Several independent studies have provided evidence that frozen embryos stored using slow-freezing techniques may in some ways be 'better' than fresh in IVF. The studies indicate that using frozen embryos and eggs rather than fresh embryos and eggs reduced the risk of stillbirth and premature delivery though the exact reasons are still being explored.
Vitrification
is a flash-freezing process that helps to prevent the formation of ice crystals and helps prevent cryopreservation damage.Researchers Greg Fahy and William F. Rall helped to introduce vitrification to reproductive cryopreservation in the mid-1980s. As of 2000, researchers claim vitrification provides the benefits of cryopreservation without damage due to ice crystal formation. The situation became more complex with the development of tissue engineering as both cells and biomaterials need to remain ice-free to preserve high cell viability and functions, integrity of constructs and structure of biomaterials. Vitrification of tissue engineered constructs was first reported by Lilia Kuleshova, who also was the first scientist to achieve vitrification of oocytes, which resulted in live birth in 1999. For clinical cryopreservation, vitrification usually requires the addition of cryoprotectants before cooling. Cryoprotectants are macromolecules added to the freezing medium to protect cells from the detrimental effects of intracellular ice crystal formation or from the solution effects, during the process of freezing and thawing. They permit a higher degree of cell survival during freezing, to lower the freezing point, to protect cell membrane from freeze-related injury. Cryoprotectants have high solubility, low toxicity at high concentrations, low molecular weight and the ability to interact with water via hydrogen bonding.
Instead of crystallizing, the syrupy solution becomes an amorphous ice—it vitrifies. Rather than a phase change from liquid to solid by crystallization, the amorphous state is like a "solid liquid", and the transformation is over a small temperature range described as the "glass transition" temperature.
Vitrification of water is promoted by rapid cooling, and can be achieved without cryoprotectants by an extremely rapid decrease of temperature. The rate that is required to attain glassy state in pure water was considered to be impossible until 2005.
Two conditions usually required to allow vitrification are an increase of viscosity and a decrease in the freezing temperature. Many solutes do both, but larger molecules generally have a larger effect, particularly on viscosity. Rapid cooling also promotes vitrification.
For established methods of cryopreservation, the solute must penetrate the cell membrane in order to achieve increased viscosity and decrease the freezing temperature inside the cell.
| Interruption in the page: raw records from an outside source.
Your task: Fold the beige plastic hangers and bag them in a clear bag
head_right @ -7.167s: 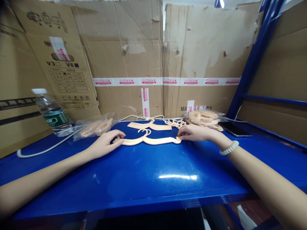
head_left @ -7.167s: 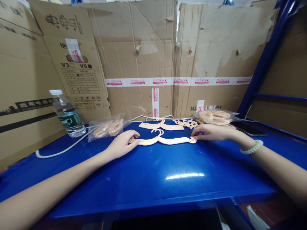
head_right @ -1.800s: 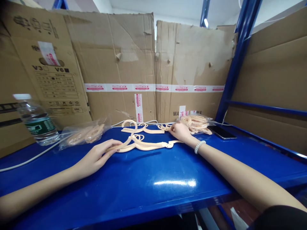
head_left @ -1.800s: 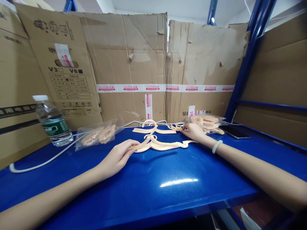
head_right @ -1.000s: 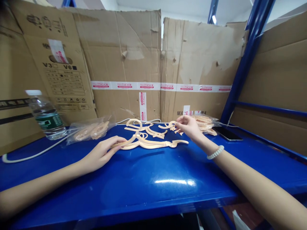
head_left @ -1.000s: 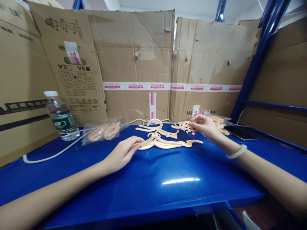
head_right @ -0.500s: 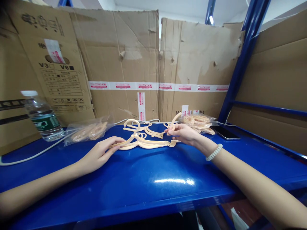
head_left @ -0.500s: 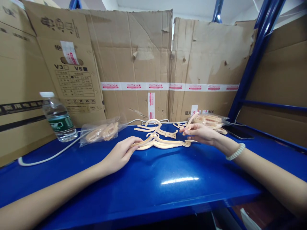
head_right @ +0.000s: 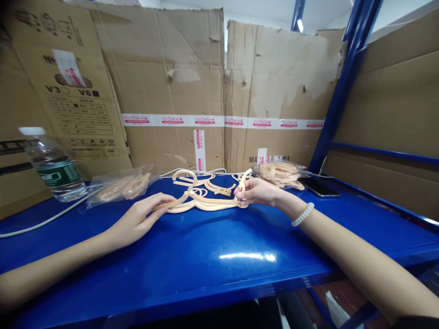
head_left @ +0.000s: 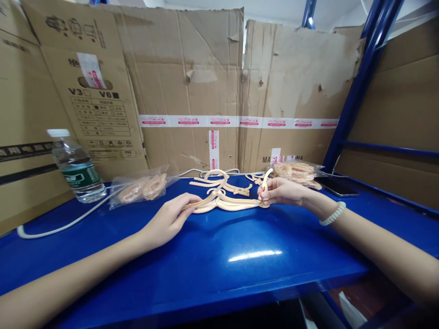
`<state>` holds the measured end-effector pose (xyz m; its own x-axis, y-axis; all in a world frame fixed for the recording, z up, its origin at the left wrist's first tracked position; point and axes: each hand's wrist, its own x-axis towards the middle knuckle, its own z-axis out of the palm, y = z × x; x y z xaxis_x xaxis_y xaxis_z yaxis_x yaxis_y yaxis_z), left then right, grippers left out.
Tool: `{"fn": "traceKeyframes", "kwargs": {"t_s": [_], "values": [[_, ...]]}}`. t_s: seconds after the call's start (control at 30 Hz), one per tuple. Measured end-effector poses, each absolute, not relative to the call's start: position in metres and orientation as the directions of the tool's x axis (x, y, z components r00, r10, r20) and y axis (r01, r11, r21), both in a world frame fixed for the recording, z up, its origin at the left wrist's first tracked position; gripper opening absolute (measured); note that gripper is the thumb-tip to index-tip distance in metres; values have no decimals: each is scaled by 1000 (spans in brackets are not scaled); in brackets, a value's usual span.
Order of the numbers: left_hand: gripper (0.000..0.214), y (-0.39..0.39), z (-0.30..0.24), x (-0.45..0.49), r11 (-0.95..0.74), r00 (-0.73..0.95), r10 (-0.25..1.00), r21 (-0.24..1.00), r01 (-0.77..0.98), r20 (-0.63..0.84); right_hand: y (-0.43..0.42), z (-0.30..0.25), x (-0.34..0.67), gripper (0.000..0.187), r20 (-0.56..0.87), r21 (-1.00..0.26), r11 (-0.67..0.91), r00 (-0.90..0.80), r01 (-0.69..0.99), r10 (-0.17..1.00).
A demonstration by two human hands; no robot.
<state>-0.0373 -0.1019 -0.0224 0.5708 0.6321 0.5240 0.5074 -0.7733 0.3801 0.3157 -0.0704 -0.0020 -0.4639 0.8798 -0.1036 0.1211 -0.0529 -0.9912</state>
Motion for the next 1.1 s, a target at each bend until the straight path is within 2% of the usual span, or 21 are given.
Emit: {"fn": "traceKeyframes", "kwargs": {"t_s": [0.17,0.33,0.67,0.73,0.87,1.1], "values": [[21,-103,-22,-37,-782,579,620,363,506,529,-73,-1,315,28,-154,-988,-114,-519,109,841],[21,-101,-23,-37,-792,588,607,344,504,535,-73,-3,312,31,-180,-984,-161,-552,83,814],[22,-103,-24,-38,-797,606,600,326,508,523,-74,-7,305,26,-187,-982,-168,-482,82,856],[22,-104,-24,-38,-797,605,600,327,508,523,-75,-9,301,26,-156,-987,-123,-417,104,895],[21,-104,-24,-38,-794,597,605,340,505,526,-77,-14,291,27,16,-992,46,-236,121,972],[23,-107,-21,-35,-754,558,655,392,528,509,-82,-16,284,34,156,-976,181,-193,118,969]]}}
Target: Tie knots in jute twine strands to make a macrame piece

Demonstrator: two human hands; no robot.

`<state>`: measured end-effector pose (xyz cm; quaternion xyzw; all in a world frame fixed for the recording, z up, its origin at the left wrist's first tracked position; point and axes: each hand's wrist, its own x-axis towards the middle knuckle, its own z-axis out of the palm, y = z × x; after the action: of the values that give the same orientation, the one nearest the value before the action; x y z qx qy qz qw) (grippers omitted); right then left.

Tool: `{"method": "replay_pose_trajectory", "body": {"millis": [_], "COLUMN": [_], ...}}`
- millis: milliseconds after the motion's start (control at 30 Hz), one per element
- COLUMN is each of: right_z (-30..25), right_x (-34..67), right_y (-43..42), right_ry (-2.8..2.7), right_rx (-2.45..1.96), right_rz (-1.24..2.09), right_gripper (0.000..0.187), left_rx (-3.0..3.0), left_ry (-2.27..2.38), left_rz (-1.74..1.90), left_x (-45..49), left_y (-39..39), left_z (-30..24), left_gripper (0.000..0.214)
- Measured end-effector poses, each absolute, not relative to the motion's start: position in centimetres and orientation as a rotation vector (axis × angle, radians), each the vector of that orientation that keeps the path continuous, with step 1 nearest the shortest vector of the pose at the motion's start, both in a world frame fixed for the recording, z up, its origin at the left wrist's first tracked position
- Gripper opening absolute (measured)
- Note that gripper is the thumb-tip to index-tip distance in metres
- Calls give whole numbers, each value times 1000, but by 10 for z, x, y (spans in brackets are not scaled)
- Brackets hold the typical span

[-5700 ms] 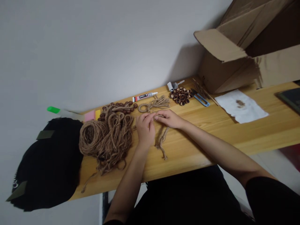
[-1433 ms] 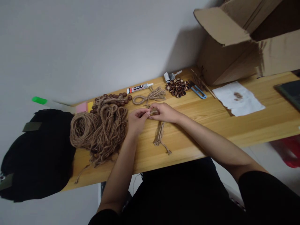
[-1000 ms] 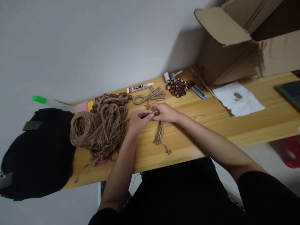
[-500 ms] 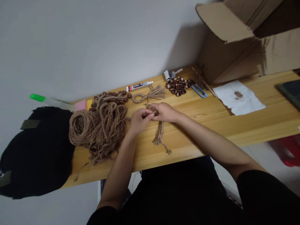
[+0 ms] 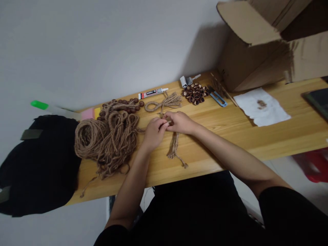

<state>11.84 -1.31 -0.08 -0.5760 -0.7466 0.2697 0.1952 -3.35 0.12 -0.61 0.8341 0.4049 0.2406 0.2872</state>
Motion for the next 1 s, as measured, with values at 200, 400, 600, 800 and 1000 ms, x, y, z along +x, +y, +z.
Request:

Sugars do not readily permeate through the membrane. Those solutes that do, such as DMSO, a common cryoprotectant, are often toxic in intense concentration. One of the difficult compromises of vitrifying cryopreservation concerns limiting the damage produced by the cryoprotectant itself due to cryoprotectant toxicity. Mixtures of cryoprotectants and the use of ice blockers have enabled the 21st Century Medicine company to vitrify a rabbit kidney to −135 °C with their proprietary vitrification mixture. Upon rewarming, the kidney was transplanted successfully into a rabbit, with complete functionality and viability, able to sustain the rabbit indefinitely as the sole functioning kidney. In 2000, FM-2030 became the first person to be successfully vitrified posthumously.